Only the pictures are dropped. Restate each line below word for word.

--------------------

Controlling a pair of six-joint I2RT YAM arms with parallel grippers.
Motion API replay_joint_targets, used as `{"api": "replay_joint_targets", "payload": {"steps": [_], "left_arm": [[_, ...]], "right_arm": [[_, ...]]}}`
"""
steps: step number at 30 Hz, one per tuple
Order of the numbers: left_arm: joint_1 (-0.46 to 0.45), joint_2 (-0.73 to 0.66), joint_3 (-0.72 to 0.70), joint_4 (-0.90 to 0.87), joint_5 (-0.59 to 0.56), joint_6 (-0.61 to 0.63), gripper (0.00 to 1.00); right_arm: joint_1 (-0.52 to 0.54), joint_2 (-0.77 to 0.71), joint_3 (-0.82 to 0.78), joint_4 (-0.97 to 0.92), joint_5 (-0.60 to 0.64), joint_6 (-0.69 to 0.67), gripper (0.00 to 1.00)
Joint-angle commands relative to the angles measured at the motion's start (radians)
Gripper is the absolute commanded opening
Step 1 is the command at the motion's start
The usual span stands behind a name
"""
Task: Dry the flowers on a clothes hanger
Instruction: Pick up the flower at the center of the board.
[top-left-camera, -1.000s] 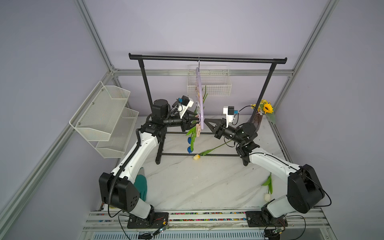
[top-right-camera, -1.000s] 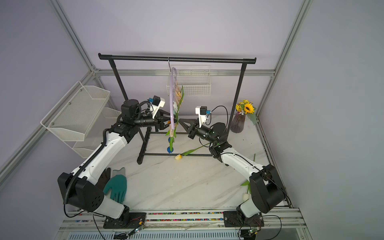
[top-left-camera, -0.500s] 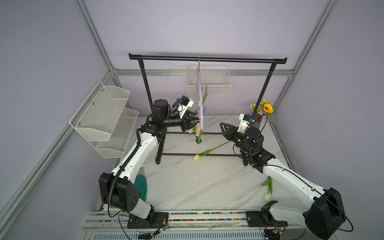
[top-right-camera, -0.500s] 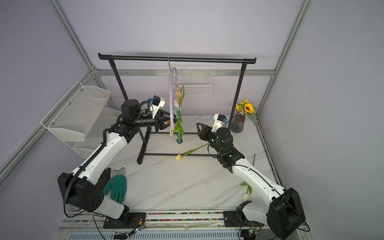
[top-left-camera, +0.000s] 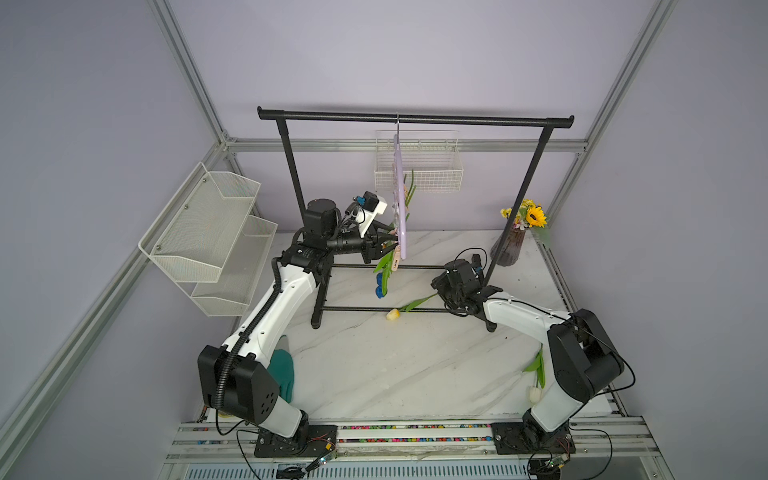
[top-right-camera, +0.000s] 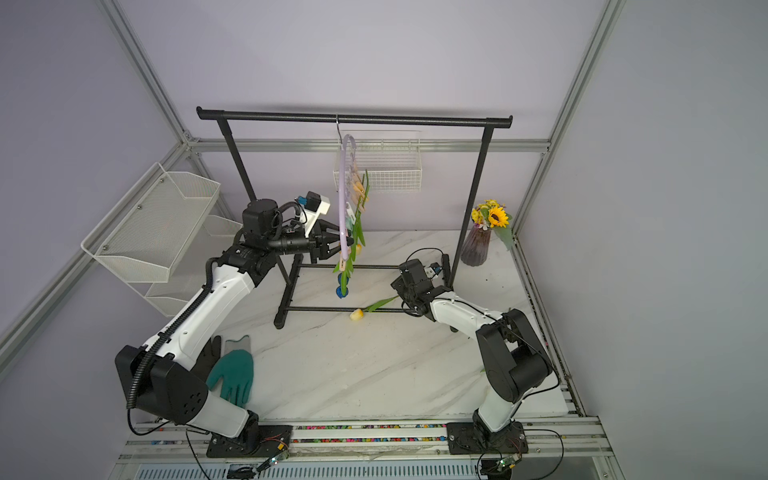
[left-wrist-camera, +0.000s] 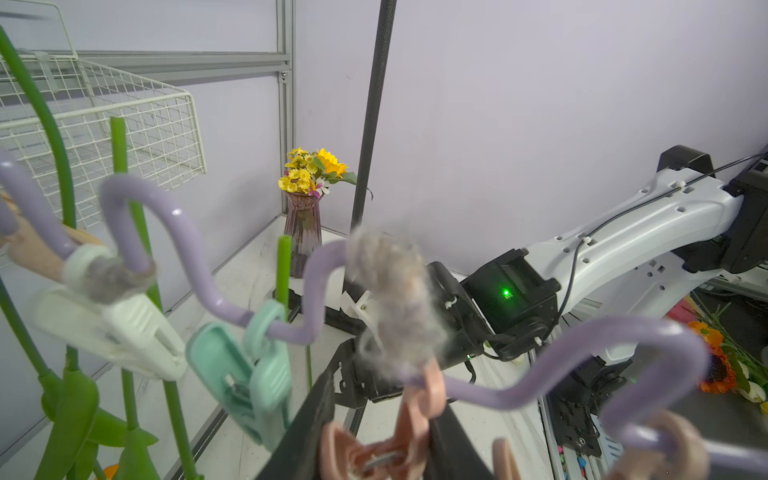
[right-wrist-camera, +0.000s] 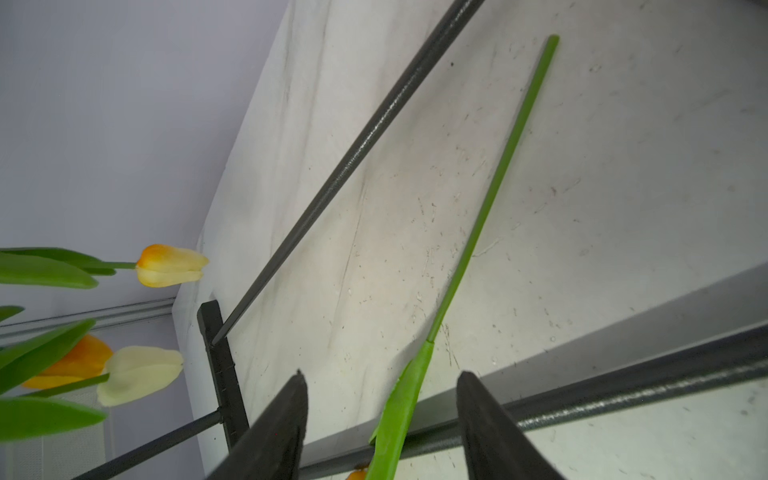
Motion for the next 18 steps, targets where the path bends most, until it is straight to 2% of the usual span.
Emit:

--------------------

◆ Output for this exercise ◆
Controlling a pair of six-joint I2RT YAM arms with parallel grippers.
Motion API replay_joint_targets, used as `{"api": "replay_joint_targets", "payload": {"steps": [_], "left_arm": [[_, ...]], "right_arm": [[_, ...]]}}`
"""
steps: step number at 30 Hz, one per tuple
Order of the numbers: left_arm: joint_1 (-0.46 to 0.45), joint_2 (-0.73 to 0.66), joint_3 (-0.72 to 0.70), joint_4 (-0.90 to 0.87), joint_5 (-0.59 to 0.56), joint_6 (-0.61 to 0.63), gripper (0.00 to 1.00); right_arm: joint_1 (-0.52 to 0.54), joint_2 (-0.77 to 0.71), joint_3 (-0.82 to 0.78), joint_4 (-0.97 to 0.92), joint_5 (-0.60 to 0.64), joint_6 (-0.69 to 0.67), gripper (0.00 to 1.00)
Joint-angle commands relative to the angles measured at the motion's start (radians)
Gripper is the absolute commanded opening
Step 1 is the command at the motion's start
The usual span stands behind a name
"""
Task: Dry the flowers on a clothes hanger
Instruction: Pick up the flower at the center of the board.
[top-left-camera, -1.000s] 
[top-right-camera, -1.000s] 
[top-left-camera, -0.500s] 
[top-right-camera, -0.500s] 
[top-left-camera, +0.000s] 
[top-right-camera, +0.000s] 
[left-wrist-camera, +0.000s] 
[right-wrist-camera, +0.000s] 
Motion for the next 18 steps, targets where the path bends most, until it is straight to 2% of the usual span.
Emit:

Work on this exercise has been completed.